Still went with you guys, didn’t I?
The stone walls around him were constantly cold. Up here in the snowcaked mountains, the only thing you ever got was cold. The blanket gripped at his shoulders did nothing to alleviate it, and neither did the thick clothes over his scratched and bruised form. The iron shackles certainly didn’t help. What was greater the shame, he wondered… was it his capture and imprisonment here, or was it his failure to assist his queen? He had known the risks, of course. When the demons had finished the murals, the monster they summoned with the blood of his subordinates was enough to prove that there was terror in mind for Verte’s world. He and the priestess had fled the temple and let the monster run amok in the forests of Ashenvale, the beast befouling the earth and slaughtering the locals for weeks before the forces of the Moon Guard managed to subdue and obliterate it.
Meanwhile, Verte went to his Queen’s aid. He stood by the side of her armies as they summoned demons and made pacts with devils, preparing for the coming of the one they called Sargeras. It was a name he heard the priestess speaking in her foul tongue when she said her prayers. Apparently, it was the lord of the them all. They expected to see him very soon. Verte was looking forward to it. He had never really seen a god before, not a true one, and perhaps this one would not disappoint.

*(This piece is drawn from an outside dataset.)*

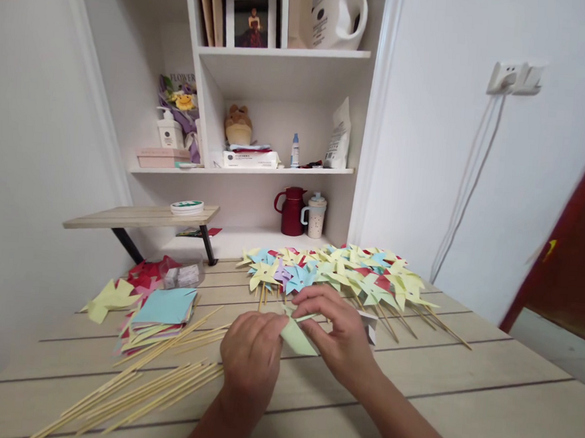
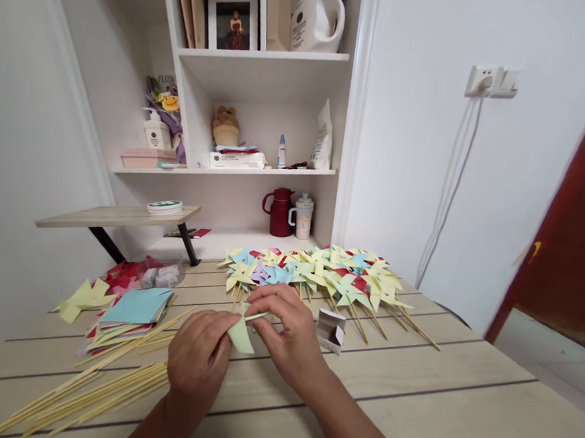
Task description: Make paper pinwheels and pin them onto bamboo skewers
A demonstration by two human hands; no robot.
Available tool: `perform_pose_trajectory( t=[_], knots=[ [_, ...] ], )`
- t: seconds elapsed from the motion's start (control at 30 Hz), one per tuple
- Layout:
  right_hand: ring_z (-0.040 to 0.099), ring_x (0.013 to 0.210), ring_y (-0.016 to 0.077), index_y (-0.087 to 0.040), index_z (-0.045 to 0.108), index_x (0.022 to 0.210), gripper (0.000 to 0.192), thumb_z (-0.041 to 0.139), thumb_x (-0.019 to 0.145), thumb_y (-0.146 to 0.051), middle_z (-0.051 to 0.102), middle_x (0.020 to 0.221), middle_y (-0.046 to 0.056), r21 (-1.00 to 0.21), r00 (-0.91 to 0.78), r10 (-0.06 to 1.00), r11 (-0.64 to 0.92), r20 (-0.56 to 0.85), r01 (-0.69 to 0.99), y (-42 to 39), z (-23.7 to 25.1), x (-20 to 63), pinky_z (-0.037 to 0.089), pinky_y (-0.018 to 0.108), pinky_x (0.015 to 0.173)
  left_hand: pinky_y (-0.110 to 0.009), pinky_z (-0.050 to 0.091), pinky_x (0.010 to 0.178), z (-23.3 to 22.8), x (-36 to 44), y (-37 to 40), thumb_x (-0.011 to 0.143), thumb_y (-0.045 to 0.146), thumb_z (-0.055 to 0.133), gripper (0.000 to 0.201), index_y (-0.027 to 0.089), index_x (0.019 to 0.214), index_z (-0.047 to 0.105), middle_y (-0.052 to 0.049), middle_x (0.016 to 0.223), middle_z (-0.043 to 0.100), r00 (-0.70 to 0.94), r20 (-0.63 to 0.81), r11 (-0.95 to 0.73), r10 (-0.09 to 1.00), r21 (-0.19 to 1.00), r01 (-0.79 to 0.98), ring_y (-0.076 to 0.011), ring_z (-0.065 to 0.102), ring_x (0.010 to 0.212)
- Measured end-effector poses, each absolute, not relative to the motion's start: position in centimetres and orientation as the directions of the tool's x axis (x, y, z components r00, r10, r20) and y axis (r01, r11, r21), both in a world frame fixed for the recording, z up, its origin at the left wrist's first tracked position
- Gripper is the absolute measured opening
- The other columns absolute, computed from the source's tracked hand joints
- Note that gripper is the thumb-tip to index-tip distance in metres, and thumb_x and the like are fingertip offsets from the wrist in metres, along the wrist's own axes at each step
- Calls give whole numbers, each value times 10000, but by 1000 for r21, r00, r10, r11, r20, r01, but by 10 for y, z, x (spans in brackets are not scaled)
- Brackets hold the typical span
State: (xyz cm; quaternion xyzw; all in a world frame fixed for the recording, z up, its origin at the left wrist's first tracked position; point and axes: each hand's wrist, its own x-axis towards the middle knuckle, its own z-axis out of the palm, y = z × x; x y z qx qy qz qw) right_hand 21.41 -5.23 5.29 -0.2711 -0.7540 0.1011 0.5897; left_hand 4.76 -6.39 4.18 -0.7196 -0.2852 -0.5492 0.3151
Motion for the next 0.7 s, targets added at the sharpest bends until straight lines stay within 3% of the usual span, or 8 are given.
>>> perform_pose_trajectory(
  t=[0.4,0.7],
  knots=[
    [645,890,203,-259,695,867,174,653,838,-92,689,917,28,-423,-75,470,844,879,330,-51,49,209,502,375,803,-295,529,748,46,47,-66,839,6,533,245,203,952,625,-9,761,750,206,977,-640,46,-130,757,-145,697,690],
    [617,918,214,-241,704,903,252,582,834,-32,646,980,54,-275,-107,352,857,930,436,-44,44,212,502,390,785,-313,510,821,42,52,-68,848,-8,523,234,178,949,623,-10,775,753,228,973,-652,35,-150,743,-122,690,685]
  ],
)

His sword cut down many of his former brothers and sisters as they stormed the palace. The sky had ripped open and rained fire on the earth, and the atrocities of his station bled into Azeroth as its protectors rose to defend it. He had gone far beyond the point of no return. Where before he needed comfort and excess to clear his mind every night, now he slept like a babe, barely feeling more than the weight of his sword. The battles were ruthless, with the defenses of Azshara’s palace chipped away by day only to be reinforced by hideous monsters by the night. Verte had even seen the corruption of Neltharion and the destruction wrought by that black dragon’s actions. It all seemed over for Azeroth. He followed his orders and with nervous anticipation waited for the arrival of the Dark Titan.
It was during one of those waiting nights that the world tore apart.
He was resting against one of the palace’s ramparts, waiting for the next call to go out for defenses, when the alarm gongs echoed throughout the gilded halls, shaking the stone and metal beneath their feet fiercely. All were rushing to the Queen’s aid at the shores of the Well of Eternity, and he was nearly there when he saw the first cracks in the palace. At first he thought it was an attack by the druids again, but when the earth split open and lava spewed out from the fissures, only to be flashed solid by roaring ocean waters, he knew it was something worse, something far, far worse. He got to the antechamber and caught only a glimpse of the heathen druid lord and his queen in combat, and the Well between them churning and twisting. Arcane light flashed as fire consumed forests of vines and rain extinguished the flames, frozen solid by spellwork only for the ice to burst as moonlight and sunlight beamed and burned away magic. Verte favored his queen to succeed of course, until something above him crumbled and a piece of the palace the size of a kodo fell on him.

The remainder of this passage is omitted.